Als Richard Joseph vor wenigen Tagen in der chilenischen Stadt Independencia aus dem Bus stieg, erregte eine Menschenmenge seine Aufmerksamkeit. Aus reiner Neugier wollte der junge Mann sehen, wovon die Leute so fasziniert waren. Als er jedoch ihren in die Höhe gerichteten Blicken folgte, blieb ihm vor Entsetzen beinahe das Herz stehen: An einem Hochhaus hing eine Frau von außen am Balkon und kämpfte verzweifelt darum, nicht in die Tiefe zu stürzen. „Ich sah die Frau außerhalb des Fensters hängen. Sie schrie Dinge, die ich nicht verstehen konnte.“
Facebook / Gonzalo Durán, Alcalde de Independencia
Richards erster Impuls war, dem Vorbild der umstehenden Passanten zu folgen und die dramatische Szenerie mit dem Smartphone festzuhalten, doch dann besann er sich eines Besseren: „Erstmal habe ich mein Telefon genommen und fing an zu filmen, aber dann stellte ich fest, dass das nicht der Moment für Videoaufnahmen war. Stattdessen fing ich an zu überlegen, wie ich der Dame helfen könnte.“
Richard wusste, dass die Frau nicht überleben würde, wenn sie den Halt verlor, denn ein Sturz aus dem neunten Stockwerk eines Hochhauses direkt auf die betonharten Pflastersteine bedeutete den sicheren Tod.
Nichtsdestotrotz wollte er helfen: „Ich beschloss, ihren Fall abzufedern, obwohl ich nicht glaubte, dass ich sie tatsächlich retten könnte, aber ich wollte ihren Kopf daran hindern, auf dem Boden aufzuschlagen.“
Plötzlich verlor die Frau tatsächlich ihre Kräfte, rutschte von der Brüstung des Balkons ab und stürzte unaufhaltsam in die Tiefe. Richard zögerte keine Sekunde und handelte in Windeseile. Er sprang aus der Menschenmenge hervor, den Blick stets auf die Fallende gerichtet und schätzte ab, wo sie voraussichtlich aufschlagen würde. Schließlich öffnete er die Arme weit und sah zu der Frau hinauf, die ungebremst auf ihn zuraste: „Ich wusste, dass sie schwer sein würde. Und als sie meine Arme erreichte, schlug mir der Aufprall die Beine weg und wir fielen beide hin.“
Schnell waren Rettungskräfte, die von Passanten alarmiert worden waren, zur Stelle. Sie nahmen die medizinische Erstversorgung der beiden vor und brachten sie umgehend ins Krankenhaus.
Richard verletzte sich glücklicherweise nur an den Füßen, Knien und Armen. Der Zustand der Frau, deren Identität bisher nicht an die Öffentlichkeit gelangte, ist jedoch kritisch. Die Rettungssanitäter gingen anfänglich sogar davon aus, dass sie tot sei, da sie nicht atmete und stark aus der Nase blutete; nach einigen Momenten erlangte sie jedoch das Bewusstsein zurück und liegt seitdem im Krankenhaus.

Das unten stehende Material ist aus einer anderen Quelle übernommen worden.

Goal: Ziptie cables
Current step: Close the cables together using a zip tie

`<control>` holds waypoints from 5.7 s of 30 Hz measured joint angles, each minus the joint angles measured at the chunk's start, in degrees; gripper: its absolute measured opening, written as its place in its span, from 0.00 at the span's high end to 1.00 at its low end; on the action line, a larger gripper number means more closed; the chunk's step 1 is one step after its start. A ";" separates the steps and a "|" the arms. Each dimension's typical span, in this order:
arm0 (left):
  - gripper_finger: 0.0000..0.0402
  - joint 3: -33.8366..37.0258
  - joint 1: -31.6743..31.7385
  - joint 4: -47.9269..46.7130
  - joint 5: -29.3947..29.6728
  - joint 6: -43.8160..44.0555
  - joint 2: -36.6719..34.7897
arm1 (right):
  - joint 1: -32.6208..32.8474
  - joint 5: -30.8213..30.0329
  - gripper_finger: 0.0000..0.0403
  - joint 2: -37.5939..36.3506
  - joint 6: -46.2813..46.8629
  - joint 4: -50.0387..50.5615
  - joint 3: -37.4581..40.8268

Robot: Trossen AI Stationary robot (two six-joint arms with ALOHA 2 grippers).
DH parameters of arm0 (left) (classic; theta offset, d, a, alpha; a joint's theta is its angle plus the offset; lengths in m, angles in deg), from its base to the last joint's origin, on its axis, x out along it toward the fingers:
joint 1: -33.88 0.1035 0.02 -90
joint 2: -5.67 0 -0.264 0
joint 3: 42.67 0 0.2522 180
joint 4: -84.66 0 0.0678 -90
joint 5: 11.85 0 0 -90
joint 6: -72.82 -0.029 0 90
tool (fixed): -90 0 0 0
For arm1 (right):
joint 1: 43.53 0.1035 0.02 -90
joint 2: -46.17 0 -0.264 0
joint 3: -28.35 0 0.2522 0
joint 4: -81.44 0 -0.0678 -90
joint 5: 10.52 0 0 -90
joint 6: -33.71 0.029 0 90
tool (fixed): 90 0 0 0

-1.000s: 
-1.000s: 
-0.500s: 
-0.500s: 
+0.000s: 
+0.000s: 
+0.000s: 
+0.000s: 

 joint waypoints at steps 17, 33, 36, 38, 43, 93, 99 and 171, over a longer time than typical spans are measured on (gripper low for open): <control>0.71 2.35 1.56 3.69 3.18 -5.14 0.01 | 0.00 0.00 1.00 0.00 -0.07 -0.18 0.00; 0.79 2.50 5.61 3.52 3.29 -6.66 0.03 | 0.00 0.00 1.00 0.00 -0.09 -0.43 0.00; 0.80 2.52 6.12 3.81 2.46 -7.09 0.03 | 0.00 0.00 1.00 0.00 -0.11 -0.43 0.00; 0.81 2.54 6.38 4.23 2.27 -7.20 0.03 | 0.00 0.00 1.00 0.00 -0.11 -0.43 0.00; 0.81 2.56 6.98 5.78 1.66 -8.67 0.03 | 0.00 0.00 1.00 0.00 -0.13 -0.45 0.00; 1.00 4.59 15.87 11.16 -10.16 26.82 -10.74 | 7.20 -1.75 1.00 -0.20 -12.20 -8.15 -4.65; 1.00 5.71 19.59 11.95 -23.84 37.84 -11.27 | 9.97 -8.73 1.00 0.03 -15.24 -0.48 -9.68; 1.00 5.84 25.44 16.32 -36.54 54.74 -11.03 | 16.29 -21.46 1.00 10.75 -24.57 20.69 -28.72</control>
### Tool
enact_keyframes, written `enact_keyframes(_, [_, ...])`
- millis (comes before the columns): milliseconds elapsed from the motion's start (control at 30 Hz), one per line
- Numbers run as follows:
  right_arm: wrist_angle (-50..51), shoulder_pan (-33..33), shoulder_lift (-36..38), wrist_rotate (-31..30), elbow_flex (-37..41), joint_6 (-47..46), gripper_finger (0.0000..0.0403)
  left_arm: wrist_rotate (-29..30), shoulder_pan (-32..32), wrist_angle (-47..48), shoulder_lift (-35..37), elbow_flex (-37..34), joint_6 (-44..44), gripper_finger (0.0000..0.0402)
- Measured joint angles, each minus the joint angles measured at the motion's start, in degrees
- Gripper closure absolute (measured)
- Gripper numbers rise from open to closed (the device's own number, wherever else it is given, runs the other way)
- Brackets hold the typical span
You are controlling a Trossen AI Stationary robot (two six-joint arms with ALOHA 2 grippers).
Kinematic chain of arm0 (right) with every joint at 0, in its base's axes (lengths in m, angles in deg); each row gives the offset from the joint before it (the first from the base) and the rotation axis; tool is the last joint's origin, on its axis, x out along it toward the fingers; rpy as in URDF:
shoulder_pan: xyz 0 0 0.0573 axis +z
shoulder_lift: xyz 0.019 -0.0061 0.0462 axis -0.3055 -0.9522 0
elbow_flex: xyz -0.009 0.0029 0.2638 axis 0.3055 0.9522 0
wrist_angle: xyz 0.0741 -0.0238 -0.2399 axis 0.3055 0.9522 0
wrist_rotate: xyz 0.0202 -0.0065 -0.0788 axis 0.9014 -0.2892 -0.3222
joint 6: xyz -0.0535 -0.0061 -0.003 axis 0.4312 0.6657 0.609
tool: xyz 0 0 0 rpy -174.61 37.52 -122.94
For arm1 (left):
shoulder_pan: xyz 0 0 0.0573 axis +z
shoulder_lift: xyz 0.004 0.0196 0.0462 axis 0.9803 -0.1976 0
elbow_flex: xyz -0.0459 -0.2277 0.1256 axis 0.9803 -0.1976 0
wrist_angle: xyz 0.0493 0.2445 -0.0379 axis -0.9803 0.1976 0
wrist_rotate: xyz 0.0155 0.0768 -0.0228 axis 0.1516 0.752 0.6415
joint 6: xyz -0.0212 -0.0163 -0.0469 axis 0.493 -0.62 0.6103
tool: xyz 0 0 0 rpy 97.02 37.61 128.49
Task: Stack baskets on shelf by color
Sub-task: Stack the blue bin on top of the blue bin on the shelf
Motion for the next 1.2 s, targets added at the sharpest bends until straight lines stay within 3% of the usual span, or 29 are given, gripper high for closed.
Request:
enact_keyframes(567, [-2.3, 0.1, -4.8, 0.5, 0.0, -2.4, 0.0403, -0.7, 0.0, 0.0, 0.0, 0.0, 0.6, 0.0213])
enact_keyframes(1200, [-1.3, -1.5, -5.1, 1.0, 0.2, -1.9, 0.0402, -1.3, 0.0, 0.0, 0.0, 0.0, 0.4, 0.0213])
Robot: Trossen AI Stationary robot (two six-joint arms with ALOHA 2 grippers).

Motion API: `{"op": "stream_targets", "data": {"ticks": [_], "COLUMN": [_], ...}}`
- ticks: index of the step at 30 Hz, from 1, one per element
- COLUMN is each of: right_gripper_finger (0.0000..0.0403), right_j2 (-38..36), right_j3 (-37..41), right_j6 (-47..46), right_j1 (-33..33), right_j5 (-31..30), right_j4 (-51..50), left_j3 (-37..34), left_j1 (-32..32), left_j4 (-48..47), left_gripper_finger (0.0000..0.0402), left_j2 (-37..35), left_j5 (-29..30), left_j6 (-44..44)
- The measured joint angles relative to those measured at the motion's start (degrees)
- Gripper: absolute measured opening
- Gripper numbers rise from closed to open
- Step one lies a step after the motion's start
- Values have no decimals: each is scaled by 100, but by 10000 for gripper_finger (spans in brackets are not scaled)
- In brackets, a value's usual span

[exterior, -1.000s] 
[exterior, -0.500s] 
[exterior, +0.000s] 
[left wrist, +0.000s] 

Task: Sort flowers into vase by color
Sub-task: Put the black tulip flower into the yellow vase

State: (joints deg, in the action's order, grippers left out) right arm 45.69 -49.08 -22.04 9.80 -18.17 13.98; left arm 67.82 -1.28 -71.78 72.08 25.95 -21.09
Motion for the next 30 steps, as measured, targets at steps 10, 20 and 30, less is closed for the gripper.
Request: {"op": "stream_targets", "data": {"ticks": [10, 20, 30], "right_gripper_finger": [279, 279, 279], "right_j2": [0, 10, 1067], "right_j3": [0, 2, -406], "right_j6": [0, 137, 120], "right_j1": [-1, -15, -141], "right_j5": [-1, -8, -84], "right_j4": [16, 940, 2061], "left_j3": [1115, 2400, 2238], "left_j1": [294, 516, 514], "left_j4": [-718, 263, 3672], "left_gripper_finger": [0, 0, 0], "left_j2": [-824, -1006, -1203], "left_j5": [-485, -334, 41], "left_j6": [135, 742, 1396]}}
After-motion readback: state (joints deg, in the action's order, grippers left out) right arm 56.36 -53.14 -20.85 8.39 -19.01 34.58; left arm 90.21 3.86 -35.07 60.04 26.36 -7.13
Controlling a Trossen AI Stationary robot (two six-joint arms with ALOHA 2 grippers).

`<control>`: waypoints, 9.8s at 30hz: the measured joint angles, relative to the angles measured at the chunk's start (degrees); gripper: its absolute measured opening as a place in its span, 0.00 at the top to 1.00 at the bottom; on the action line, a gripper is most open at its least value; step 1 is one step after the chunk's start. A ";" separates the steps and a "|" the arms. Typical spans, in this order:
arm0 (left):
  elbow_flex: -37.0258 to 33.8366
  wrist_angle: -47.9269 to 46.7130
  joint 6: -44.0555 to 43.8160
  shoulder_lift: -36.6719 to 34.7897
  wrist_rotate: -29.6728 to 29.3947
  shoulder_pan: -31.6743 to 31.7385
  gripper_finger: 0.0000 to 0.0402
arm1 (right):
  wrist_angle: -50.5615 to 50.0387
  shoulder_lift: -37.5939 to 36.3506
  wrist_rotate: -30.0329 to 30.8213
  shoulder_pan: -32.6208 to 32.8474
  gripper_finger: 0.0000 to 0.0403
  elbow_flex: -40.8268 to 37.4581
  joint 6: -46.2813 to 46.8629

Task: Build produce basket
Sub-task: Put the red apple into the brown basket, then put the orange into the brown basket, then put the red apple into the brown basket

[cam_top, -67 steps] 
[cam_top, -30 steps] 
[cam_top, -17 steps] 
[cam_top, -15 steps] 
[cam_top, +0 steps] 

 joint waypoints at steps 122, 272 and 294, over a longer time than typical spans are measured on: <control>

Bisher ist nichts über die Umstände bekannt, die dazu führten, dass die Frau verzweifelt versuchte, sich an der Balkonbrüstung festzuhalten und schließlich in die Tiefe stürzte.
Richard hingegen wird seitdem in Chile als Held gefeiert. Der haitianische Einwanderer beherrscht momentan die lokalen Medien und erhält von allen Seiten Anerkennung und Dankbarkeit – sogar seine anfallenden Arztrechnungen werden von einem wohlhabenden Geschäftsmann übernommen.
Das folgende Video, das von Nachbarn des gegenüberliegenden Hauses aufgenommen wurde, zeigt die Frau nicht nur in den Momenten, in denen sie verzweifelt versucht, sich an der Balkonbrüstung festzuhalten, sondern auch die Momente ihres Absturzes.
Richards blitzschnelle Reaktion hat der unbekannten Frau das Leben gerettet. Dabei handelte der junge Mann nicht nur intuitiv, sondern auch völlig selbstlos: „Ich dachte nicht darüber nach, ob es für mich gefährlich sein könnte.“ So viel Selbstlosigkeit ist mehr als bewundernswert und verdient definitiv einen Heldenstatus.